● **EXERCISE GOAL**
Look through the material and copy each line holding "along".
----- AVAILABLE DATA -----
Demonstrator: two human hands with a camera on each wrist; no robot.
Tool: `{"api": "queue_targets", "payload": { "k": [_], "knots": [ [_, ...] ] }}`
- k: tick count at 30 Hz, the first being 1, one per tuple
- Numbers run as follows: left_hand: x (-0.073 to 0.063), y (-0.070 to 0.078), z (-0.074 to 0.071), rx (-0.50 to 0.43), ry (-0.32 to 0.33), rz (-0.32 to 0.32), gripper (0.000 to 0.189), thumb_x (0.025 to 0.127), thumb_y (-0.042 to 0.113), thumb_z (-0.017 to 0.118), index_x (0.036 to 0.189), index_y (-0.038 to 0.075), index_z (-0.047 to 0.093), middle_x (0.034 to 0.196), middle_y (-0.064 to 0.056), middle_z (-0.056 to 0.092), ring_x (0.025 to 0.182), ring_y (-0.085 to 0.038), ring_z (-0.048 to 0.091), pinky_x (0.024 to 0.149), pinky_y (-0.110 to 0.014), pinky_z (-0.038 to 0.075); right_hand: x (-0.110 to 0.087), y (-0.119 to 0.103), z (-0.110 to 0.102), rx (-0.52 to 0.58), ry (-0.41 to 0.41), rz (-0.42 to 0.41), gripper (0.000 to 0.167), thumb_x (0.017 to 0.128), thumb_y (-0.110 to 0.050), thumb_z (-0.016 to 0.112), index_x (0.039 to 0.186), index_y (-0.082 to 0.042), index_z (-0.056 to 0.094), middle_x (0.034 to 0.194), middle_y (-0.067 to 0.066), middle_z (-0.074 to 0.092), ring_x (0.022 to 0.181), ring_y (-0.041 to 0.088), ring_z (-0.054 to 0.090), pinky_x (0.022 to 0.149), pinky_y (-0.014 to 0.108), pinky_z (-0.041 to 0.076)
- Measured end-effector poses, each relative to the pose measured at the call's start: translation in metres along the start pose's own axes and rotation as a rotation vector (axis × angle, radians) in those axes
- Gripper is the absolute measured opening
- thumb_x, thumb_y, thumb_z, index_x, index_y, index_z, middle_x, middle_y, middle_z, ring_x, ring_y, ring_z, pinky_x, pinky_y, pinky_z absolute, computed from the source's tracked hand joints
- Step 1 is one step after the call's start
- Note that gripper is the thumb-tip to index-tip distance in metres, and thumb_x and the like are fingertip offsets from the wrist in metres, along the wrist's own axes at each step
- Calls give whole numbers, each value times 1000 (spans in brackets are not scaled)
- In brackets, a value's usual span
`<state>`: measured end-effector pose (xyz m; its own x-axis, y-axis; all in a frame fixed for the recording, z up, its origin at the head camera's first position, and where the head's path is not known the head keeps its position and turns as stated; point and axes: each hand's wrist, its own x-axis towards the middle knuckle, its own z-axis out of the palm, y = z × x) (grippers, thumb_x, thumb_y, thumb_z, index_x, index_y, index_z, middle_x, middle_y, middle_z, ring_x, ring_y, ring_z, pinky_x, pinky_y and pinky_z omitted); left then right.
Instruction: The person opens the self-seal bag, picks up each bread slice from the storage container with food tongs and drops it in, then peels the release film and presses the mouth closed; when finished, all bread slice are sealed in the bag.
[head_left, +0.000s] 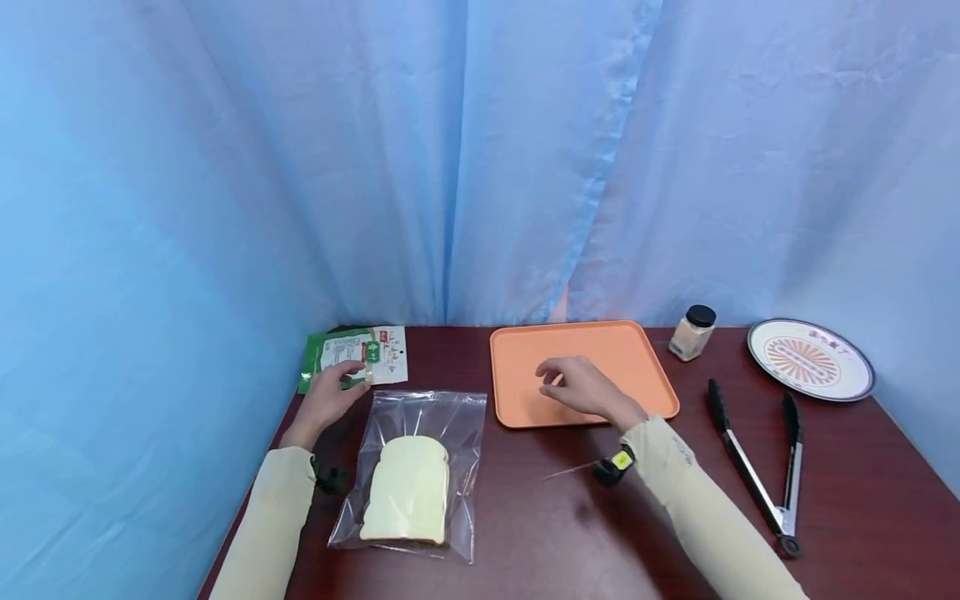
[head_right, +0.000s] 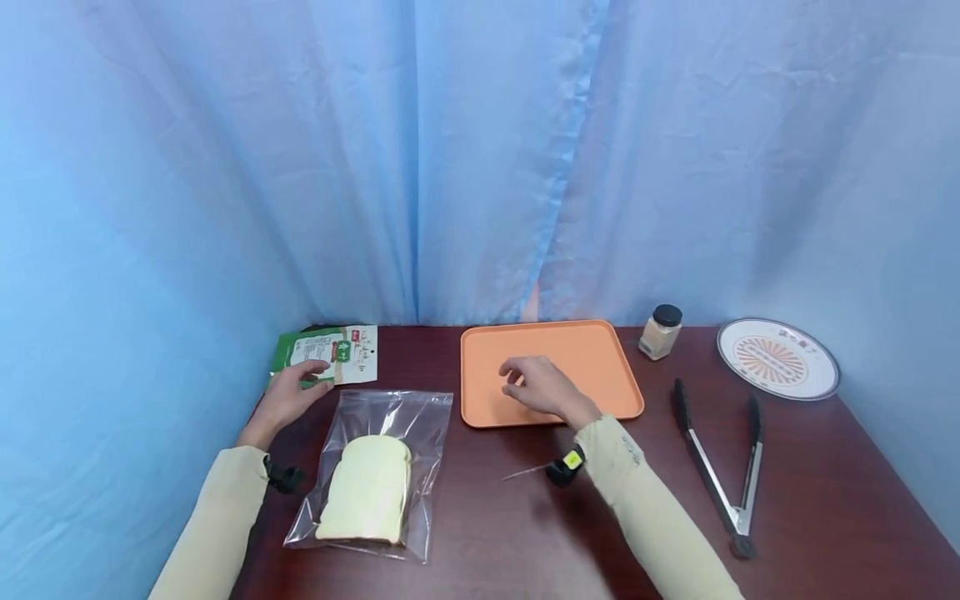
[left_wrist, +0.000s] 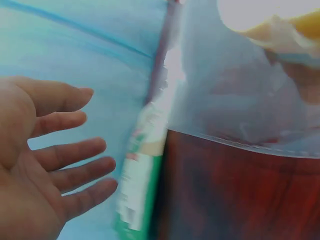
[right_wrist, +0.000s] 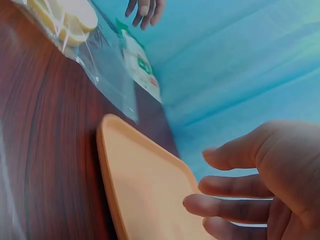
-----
● **SOLVED EXERCISE**
- Measured end-effector poses, each relative to the pose measured at the call's start: translation in metres along the start pose's own axes and rotation as a rotation vector (axis × angle, radians) in those axes
- Note that gripper is the thumb-tip to index-tip distance in metres, and thumb_x and the like are fingertip offsets from the wrist in metres, along the wrist's own axes at each step

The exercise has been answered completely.